Branwell’s father had informed him that, in order to better learn the business, and to familiarize himself with the timber merchants in Quebec City, he would be required to make several journeys on board these rafts over the course of the season. When he complained about this to Annabelle, one afternoon on Signal Point, she announced that when their father was safely away on business in Toronto or visiting the remaining forests of the upper Great Lakes, she would be boarding a raft herself, going with him out on the river.

Her brother laughed, of course, at this ridiculous suggestion and told her, as he confessed in his journal, that she had taken leave of her senses. “There is something that needs to be done,” she apparently said to him, “something you will come to understand.” Her last fire would have been collapsing into embers as she said this, and the water that surrounded the island would have been lively with sails, the harbour bristling with masts. She had made her decision. Her fires had been on the wrong side of the island after all. Her brother was weak. He needed direction. He needed looking after.

Annabelle recalled that the night Branwell had first visited Marie’s bed, she herself had been out in the yard until midnight painting the ships across the water in Kingston Harbour by the light of the August moon. Branwell had said that if she added fire to the scene its light would compete with that of the moon to bad effect. She had paid no attention to his advice. How am I to see the schooners at night if not by the light of the moon? she asked. You could slip across the water and set them alight, her brother had teased in response. And all the time he was thinking of Marie, of how to draw nearer to her.
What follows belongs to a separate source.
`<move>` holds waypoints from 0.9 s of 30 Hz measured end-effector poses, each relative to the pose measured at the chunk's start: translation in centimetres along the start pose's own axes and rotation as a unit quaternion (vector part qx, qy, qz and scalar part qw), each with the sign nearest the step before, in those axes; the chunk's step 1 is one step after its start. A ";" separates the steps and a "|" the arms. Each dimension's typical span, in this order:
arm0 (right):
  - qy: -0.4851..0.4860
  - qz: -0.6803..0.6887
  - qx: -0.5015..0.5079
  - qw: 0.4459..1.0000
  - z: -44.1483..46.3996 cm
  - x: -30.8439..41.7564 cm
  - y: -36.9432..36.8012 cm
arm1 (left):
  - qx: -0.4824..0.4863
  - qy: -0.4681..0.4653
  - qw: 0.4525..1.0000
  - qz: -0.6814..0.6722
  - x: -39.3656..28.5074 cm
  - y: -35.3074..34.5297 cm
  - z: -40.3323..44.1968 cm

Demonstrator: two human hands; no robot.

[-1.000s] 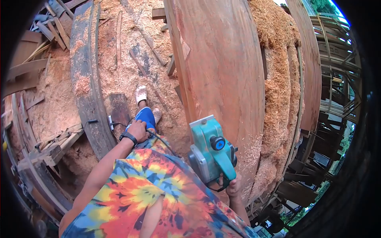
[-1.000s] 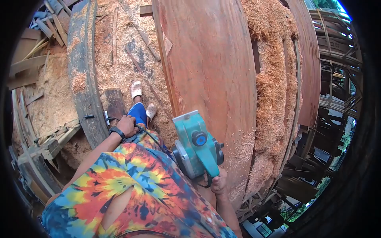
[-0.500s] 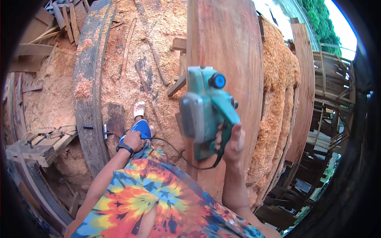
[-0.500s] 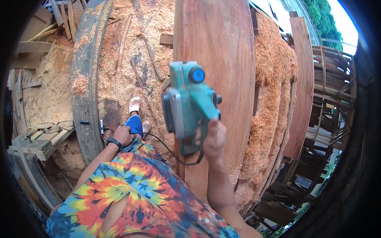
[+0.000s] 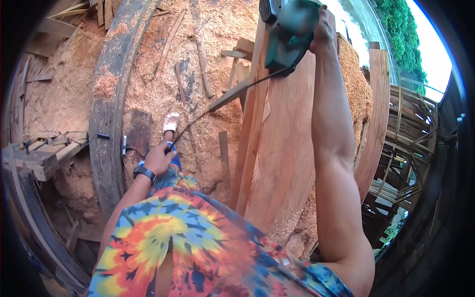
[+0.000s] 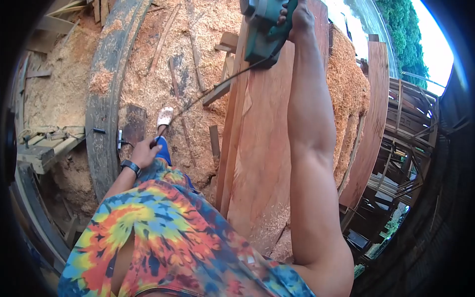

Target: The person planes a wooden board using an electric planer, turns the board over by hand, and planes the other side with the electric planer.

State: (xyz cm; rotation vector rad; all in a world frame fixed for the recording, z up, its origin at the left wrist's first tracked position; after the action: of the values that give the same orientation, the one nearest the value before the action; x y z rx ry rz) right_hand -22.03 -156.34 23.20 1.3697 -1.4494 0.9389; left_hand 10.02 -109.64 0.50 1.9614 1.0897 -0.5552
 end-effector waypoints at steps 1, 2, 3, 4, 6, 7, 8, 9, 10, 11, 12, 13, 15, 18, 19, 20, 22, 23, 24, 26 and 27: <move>-0.006 -0.016 -0.006 1.000 -1.0 -0.2 0.0 | -0.017 -0.007 1.000 -0.012 -0.1 0.2 -0.5; -0.012 -0.031 -0.013 0.999 -2.2 -0.3 0.2 | -0.018 -0.007 1.000 0.007 0.5 -0.2 -1.1; -0.017 -0.045 -0.020 0.999 -5.0 -0.4 -0.3 | -0.019 -0.008 0.999 0.028 1.3 -0.6 -1.6; -0.020 -0.045 -0.020 0.999 -7.8 -0.9 -0.3 | -0.021 -0.011 0.998 0.049 2.4 -1.0 -2.0; -0.021 -0.042 -0.022 0.999 -13.5 -2.7 0.9 | 0.000 -0.010 0.996 0.089 4.9 -2.1 -3.2; -0.022 -0.045 -0.030 0.998 -17.3 -3.7 1.5 | 0.009 -0.008 0.994 0.108 6.1 -2.6 -4.0; -0.020 -0.046 -0.037 0.998 -21.3 -5.0 2.3 | 0.015 -0.008 0.992 0.127 7.3 -3.0 -4.6; -0.009 -0.056 -0.033 0.998 -24.6 -7.2 3.8 | 0.012 -0.018 0.990 0.136 8.6 -3.4 -5.1; -0.015 -0.063 -0.065 0.996 -29.4 -8.6 4.7 | 0.008 -0.028 0.989 0.145 9.8 -4.1 -5.8; -0.033 -0.063 -0.080 0.994 -34.2 -10.2 5.9 | 0.008 -0.031 0.988 0.152 10.5 -4.7 -6.5; -0.019 -0.064 -0.074 0.995 -39.1 -12.0 7.2 | 0.005 -0.031 0.987 0.157 11.2 -5.2 -7.1; -0.037 -0.063 -0.105 0.992 -44.5 -13.2 7.8 | 0.009 -0.034 0.983 0.181 11.4 -5.7 -8.1; -0.059 -0.045 -0.122 0.990 -54.7 -17.1 10.6 | 0.057 -0.056 0.977 0.199 12.0 -7.3 -9.9; -0.056 -0.054 -0.128 0.989 -69.6 -21.6 13.1 | 0.135 -0.100 0.948 0.270 12.2 -11.1 -13.9; -0.061 -0.043 -0.140 0.987 -74.3 -23.8 14.4 | 0.116 -0.113 0.946 0.280 13.0 -12.9 -15.0; -0.056 -0.058 -0.140 0.987 -78.5 -24.7 14.9 | 0.098 -0.126 0.944 0.288 13.3 -14.2 -16.1; -0.092 -0.049 -0.175 0.979 -86.6 -27.4 16.3 | 0.129 -0.161 0.929 0.307 12.4 -15.5 -18.2; -0.106 -0.038 -0.191 0.975 -90.0 -28.8 17.0 | 0.145 -0.176 0.921 0.316 12.0 -15.8 -19.0; -0.107 -0.020 -0.207 0.972 -92.9 -29.4 17.0 | 0.156 -0.189 0.912 0.329 11.8 -15.9 -19.8; -0.116 0.021 -0.227 0.967 -97.8 -31.6 17.8 | 0.184 -0.215 0.891 0.354 11.3 -16.1 -21.4; -0.127 0.044 -0.233 0.963 -99.9 -33.8 19.0 | 0.206 -0.211 0.887 0.357 10.9 -15.7 -21.8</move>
State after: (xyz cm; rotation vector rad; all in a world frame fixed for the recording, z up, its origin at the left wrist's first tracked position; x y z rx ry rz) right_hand -30.85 -49.51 22.38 1.1032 -1.7994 0.4378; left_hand 2.36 -81.69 -1.25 2.2593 -0.0634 -0.7799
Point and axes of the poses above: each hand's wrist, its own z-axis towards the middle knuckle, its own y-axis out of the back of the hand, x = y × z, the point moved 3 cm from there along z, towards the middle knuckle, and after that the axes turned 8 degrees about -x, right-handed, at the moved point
In the five years since Marie’s arrival in their household, whenever Branwell was home from boarding school, Annabelle had watched him try various means to catch and hold the hired girl’s attention. He had taunted her unmercifully, and when she did not respond with enough vehemence to the suggestion, for instance, that her attic was filled with bats, or the kitchen alive with mice, he had taken to making jokes, usually on the subject of her French heritage. Sometime later, he occasionally refused to eat the appetizing and decorative pies and pastries Mackenzie allowed Marie to make, culinary creations for which the girl seemed to have a special gift and ones that she presented with pride at family dinners. Annabelle suspected that Branwell barely knew what he was up to, and half-despised himself when he did this. It hadn’t escaped Annabelle’s notice that when he trailed around after Marie while she was straightening up the house, or criticized her work, or now and then tugged on the one black braid that hung down her back, the bewildered expression on his face in no way matched the authoritarian tone of voice he was attempting to achieve. In the past year or so, though, her brother’s behaviour had ameliorated somewhat in relation to Marie: he had become quiet, almost thoughtful in her presence, and could be seen smiling at the girl in a wistful way across a room. And then, one Saturday afternoon, when she and Marie were busy with sewing, Annabelle had followed the direction of Branwell’s focused gaze and had realized that he was staring, with a considerable amount of intensity, at Marie’s downcast face.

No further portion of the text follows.